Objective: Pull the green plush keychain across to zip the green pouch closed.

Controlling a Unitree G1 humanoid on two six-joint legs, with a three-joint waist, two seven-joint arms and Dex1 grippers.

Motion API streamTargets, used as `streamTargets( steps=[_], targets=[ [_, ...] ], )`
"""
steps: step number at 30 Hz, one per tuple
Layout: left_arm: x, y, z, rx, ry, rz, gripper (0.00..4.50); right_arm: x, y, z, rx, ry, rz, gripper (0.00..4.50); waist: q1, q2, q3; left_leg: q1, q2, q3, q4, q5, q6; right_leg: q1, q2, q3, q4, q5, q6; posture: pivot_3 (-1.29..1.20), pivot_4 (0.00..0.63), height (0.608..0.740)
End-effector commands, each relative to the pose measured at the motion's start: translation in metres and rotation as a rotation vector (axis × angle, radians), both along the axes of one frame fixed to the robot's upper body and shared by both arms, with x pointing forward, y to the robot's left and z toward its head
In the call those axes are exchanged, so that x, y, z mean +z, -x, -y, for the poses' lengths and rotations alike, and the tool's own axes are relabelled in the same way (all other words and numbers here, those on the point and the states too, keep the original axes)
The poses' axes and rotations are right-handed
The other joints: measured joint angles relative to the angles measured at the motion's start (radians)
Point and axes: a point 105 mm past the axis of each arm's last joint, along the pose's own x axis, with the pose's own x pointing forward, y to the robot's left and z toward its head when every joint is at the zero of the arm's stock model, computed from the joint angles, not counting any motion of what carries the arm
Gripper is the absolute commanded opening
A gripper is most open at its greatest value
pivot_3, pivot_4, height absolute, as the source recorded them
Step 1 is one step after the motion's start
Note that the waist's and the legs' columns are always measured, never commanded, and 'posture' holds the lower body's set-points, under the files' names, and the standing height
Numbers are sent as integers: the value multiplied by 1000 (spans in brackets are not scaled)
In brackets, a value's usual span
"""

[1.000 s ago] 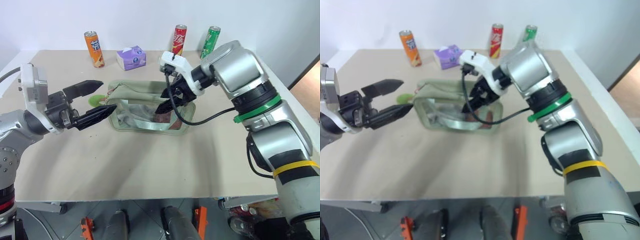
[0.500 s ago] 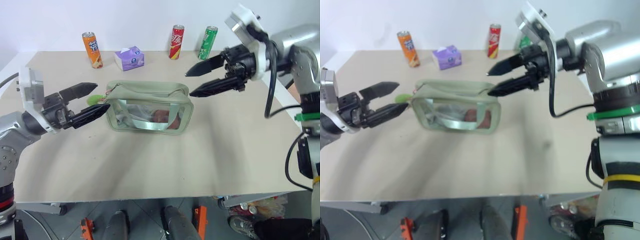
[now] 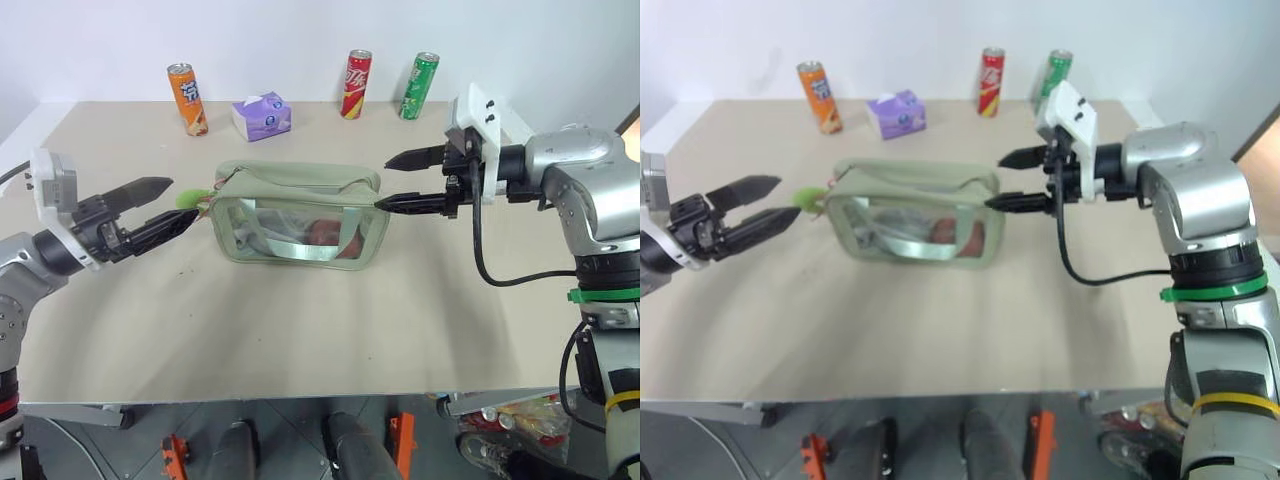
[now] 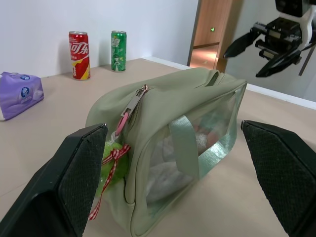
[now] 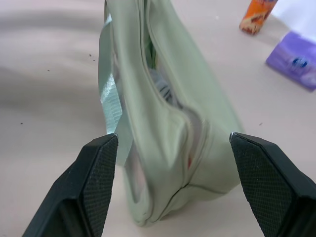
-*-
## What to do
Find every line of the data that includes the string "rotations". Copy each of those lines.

## Expected answer
In the call those axes are exchanged, so that x, y, z mean +z, -x, -y, for the poses' lengths and rotations alike, and the tool's own axes are relabelled in the same way (all other words and numbers here, those on the point and the states too, keep the original axes)
The poses' axes and rotations are right-handed

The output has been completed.